Il dit encore : « Un homme avait deux fils. Le plus jeune dit à son père : Mon père, donne-moi la part du bien qui doit me revenir. Et le père leur partagea son bien. Peu de jours après, le plus jeune fils ayant rassemblé tout ce qu’il avait, partit pour un pays lointain, et il y dissipa son bien en vivant dans la débauche. Lorsqu’il eut tout dépensé, une grande famine survint dans ce pays, et il commença à sentir le besoin. S’en allant donc, il se mit au service d’un habitant du pays, qui l’envoya à sa maison des champs pour garder les pourceaux. Il eût bien voulu se rassasier des gousses que mangeaient les pourceaux, mais personne ne lui en donnait. Alors, rentrant en lui-même, il dit : Combien de mercenaires de mon père ont du pain en abondance, et moi, je meurs ici de faim ! Je me lèverai et j’irai à mon père, et je lui dirai : Mon père, j’ai péché contre le ciel et envers toi ; je ne mérite plus d’être appelé ton fils : traite-moi comme l’un de tes mercenaires. Il se leva et il alla vers son père. Comme il était encore loin, son père le vit, et, tout ému, il accourut, se jeta à son cou, et le couvrit de baisers. Son fils lui dit : Mon père, j’ai péché contre le ciel et envers toi, je ne mérite plus d’être appelé ton fils. Mais le père dit à ses serviteurs : Apportez la plus belle robe et l’en revêtez ; mettez-lui un anneau au doigt et des souliers aux pieds. Amenez aussi le beau gras et tuez-le ; et faisons un festin de réjouissance : car mon fils que voici était mort, et il est revenu à la vie ; il était perdu, et il est retrouvé. Et ils se mirent à faire fête » (Luc 15, 11-24).

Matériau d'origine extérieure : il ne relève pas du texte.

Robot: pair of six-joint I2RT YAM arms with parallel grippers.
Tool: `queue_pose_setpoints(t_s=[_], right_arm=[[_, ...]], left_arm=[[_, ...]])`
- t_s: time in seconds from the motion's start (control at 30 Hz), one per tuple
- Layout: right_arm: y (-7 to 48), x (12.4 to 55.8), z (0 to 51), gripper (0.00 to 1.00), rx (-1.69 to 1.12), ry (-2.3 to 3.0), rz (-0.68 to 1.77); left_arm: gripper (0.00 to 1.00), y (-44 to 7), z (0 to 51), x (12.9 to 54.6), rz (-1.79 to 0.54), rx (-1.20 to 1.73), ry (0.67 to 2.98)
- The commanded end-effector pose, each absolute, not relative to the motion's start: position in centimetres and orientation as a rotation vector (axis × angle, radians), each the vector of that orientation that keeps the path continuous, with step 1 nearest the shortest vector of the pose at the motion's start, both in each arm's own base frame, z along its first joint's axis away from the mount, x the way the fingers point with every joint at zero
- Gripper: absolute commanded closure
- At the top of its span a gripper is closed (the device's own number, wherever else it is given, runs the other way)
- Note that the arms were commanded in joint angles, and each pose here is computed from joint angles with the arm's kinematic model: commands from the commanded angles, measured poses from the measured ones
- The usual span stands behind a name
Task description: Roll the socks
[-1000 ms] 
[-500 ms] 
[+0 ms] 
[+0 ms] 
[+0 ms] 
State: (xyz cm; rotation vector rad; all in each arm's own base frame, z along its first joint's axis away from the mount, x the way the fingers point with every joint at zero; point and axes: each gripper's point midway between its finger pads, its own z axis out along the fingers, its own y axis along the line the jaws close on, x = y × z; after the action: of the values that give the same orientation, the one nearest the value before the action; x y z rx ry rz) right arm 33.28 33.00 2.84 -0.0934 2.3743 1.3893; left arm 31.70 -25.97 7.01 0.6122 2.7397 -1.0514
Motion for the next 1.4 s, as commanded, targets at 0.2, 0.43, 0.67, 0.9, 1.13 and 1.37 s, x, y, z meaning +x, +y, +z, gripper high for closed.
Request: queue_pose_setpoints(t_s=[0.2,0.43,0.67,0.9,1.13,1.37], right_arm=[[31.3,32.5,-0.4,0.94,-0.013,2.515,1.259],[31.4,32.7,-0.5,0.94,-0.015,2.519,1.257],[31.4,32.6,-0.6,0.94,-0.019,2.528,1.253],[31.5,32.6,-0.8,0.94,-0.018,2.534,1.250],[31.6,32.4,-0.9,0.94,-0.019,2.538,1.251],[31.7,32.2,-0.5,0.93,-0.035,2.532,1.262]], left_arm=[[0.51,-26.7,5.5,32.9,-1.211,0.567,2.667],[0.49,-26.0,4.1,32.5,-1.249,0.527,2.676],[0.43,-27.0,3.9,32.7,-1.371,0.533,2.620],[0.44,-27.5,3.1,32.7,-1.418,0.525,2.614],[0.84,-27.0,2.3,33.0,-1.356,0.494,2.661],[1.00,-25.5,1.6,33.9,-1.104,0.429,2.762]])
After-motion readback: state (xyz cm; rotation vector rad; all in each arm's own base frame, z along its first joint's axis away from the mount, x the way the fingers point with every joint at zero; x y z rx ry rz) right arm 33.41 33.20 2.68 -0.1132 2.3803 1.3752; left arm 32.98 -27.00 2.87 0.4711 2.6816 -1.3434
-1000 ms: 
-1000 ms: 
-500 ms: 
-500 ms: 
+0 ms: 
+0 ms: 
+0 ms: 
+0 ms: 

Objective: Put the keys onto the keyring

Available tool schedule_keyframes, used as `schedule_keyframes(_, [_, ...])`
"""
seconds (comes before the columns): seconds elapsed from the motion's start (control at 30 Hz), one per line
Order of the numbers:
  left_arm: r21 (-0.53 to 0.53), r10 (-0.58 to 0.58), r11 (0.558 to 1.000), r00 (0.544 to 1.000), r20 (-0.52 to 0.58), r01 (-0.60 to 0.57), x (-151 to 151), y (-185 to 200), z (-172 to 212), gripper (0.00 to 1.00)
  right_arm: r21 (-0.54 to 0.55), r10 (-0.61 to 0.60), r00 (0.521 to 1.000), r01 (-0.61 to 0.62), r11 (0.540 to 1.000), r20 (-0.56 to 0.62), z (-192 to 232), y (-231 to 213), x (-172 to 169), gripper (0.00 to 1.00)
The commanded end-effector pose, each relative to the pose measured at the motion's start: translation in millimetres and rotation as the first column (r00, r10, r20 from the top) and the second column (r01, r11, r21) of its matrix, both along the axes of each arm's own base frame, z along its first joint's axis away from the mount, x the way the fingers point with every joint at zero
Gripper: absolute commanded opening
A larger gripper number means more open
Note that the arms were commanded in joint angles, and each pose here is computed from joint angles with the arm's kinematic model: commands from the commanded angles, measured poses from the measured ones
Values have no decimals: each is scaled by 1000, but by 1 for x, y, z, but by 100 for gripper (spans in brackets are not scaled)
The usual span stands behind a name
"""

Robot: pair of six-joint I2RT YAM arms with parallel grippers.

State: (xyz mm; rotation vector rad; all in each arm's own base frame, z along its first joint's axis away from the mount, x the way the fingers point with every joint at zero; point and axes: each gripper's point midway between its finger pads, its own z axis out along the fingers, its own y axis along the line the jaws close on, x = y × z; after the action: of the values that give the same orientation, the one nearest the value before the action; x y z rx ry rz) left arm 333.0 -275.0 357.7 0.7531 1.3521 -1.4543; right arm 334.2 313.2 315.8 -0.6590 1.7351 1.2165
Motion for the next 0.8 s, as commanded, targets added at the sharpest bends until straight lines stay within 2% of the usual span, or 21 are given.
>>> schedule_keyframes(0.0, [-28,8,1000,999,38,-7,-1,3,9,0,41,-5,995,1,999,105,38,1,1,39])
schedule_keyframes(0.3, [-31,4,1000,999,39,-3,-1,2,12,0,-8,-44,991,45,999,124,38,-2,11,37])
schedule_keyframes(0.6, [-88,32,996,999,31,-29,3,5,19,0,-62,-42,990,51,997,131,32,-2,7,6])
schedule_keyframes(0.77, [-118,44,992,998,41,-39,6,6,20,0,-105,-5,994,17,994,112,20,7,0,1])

Le fils prodigue a beau eu exiger l’héritage paternel pour le dilapider dans des jouissances éphémères, le père n’en demeure pas moins une source infinie de miséricorde et de biens. Quand le fils, contrit, se confesse à son père d’avoir péché contre lui et reconnaît par là son indignité, le père, touché, demande à ses serviteurs qu’on apporte vite une belle robe à ce fils ressuscité et qu’on tue le veau gras pour fêter cette résurrection. Point de remontrances, point de « je te l’avais bien dit ! ». Que celui qui redoute le confessionnal relise cette somptueuse parabole de l’enfant prodigue. Le bon Dieu n’est pas un législateur froid qui attend du sauvageon qu’il fasse amande honorable, mais un Père touché de compassion par le pécheur contrit qui lui ouvre son cœur. Plus encore : Dieu ne veut pas que l’homme porte le poids de ses péchés. Il veut oublier les péchés commis contre lui. « Quel Dieu est semblable à toi, qui ôtes l’iniquité et qui pardonnes la rébellion au reste de ton héritage ? Il ne maintient pas à toujours sa colère, car il se plaît à faire grâce » (Michée 7, 18). Quand nous péchons contre lui, Dieu a déjà hâte de nous accorder sa miséricorde, pour peu que nous soyons contrits, prêts à demander pardon.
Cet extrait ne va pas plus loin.